*** Data shown Section Begins ***
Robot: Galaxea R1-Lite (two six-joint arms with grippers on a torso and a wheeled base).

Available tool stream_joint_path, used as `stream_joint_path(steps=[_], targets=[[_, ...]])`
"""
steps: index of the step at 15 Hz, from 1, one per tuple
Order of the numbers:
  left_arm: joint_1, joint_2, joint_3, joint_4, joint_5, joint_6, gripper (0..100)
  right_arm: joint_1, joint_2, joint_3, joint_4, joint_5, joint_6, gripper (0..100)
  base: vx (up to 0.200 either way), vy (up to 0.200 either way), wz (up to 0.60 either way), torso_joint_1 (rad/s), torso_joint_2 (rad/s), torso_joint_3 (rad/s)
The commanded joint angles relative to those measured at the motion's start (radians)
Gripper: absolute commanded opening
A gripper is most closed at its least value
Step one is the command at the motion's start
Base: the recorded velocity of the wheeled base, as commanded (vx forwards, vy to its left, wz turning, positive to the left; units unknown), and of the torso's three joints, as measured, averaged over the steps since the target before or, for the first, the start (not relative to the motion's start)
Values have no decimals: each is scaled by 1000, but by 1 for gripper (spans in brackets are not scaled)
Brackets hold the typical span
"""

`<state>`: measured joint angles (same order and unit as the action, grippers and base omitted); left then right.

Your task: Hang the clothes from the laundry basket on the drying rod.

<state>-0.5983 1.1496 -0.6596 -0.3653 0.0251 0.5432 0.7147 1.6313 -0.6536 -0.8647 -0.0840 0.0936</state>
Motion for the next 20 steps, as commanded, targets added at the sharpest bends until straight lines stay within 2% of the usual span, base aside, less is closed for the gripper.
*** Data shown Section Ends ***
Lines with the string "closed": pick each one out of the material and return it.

A gripper is most closed at its least value
Motion for the next 20 steps, as commanded, targets added at the sharpest bends until straight lines stay within 2% of the usual span, base aside, less is closed for the gripper.

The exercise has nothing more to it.